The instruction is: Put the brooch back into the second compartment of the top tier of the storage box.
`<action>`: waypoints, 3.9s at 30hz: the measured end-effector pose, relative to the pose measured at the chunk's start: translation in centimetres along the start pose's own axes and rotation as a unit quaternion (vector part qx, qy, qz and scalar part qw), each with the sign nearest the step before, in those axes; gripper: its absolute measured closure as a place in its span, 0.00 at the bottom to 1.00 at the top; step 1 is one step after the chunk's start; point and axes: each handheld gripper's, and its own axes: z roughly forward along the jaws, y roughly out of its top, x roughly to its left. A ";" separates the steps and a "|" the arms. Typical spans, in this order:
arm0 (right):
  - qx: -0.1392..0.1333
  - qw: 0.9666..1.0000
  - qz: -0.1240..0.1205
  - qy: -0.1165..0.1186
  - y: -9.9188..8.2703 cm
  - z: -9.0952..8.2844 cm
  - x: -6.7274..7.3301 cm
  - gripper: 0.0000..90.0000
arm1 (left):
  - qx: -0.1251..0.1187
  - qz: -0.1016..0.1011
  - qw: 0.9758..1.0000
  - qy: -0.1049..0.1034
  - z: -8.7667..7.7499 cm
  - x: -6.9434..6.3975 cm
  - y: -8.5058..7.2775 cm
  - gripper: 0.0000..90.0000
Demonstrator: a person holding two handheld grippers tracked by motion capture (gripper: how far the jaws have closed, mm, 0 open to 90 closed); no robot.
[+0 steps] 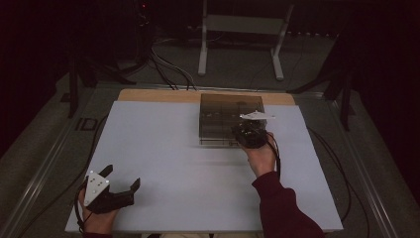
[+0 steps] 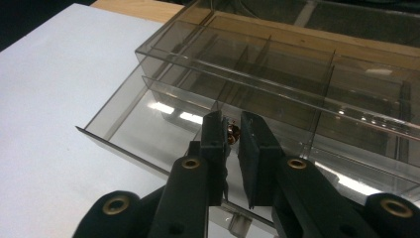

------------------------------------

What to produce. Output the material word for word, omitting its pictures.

Exercise output.
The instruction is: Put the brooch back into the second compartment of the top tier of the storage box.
`<action>`: waypoints, 3.9s at 30hz: the measured end-effector pose, relative to the pose measured at the chunk's start: translation in centimetres along the start pose's own axes and rotation as a unit quaternion (vector part qx, qy, qz and scalar part qw), each with the sign nearest the step before, in those axes; gripper: its absolute measured closure as a place in its span, 0.00 at the bottom to 1.00 at the top; step 1 is one step after the chunk's start; point and axes: each handheld gripper's, and its own axes: z roughly forward along the jaws, y roughly out of its top, x roughly to its left. A ";" separates the steps and a "|" the arms. Typical spans, in this order:
arm0 (right):
  - qx: -0.1392..0.1333
  - qw: 0.9666..1.0000
  - qz: -0.1240..0.1205
  - qy: -0.1165..0.1186
  - y: -9.9188..8.2703 cm
  - z: -9.0952..8.2844 cm
  - x: -6.7274..7.3301 cm
  - gripper: 0.0000..90.0000
arm1 (left):
  - qx: -0.1251..0.1187
  - qz: -0.1016..0.1011
  - qw: 0.9758..1.0000
  - qy: -0.1049..0.1034
  - z: -8.7667..7.7499 cm
  - x: -6.9434..6.3975 cm
  - y: -8.5058..7.2775 cm
  - gripper: 0.0000..90.0000
Demonstrator: a person holding two handheld grippers tracked by motion capture (gripper: how far the jaws have closed, mm, 0 open to 90 closed); no robot.
[+0 steps] 
[+0 steps] 

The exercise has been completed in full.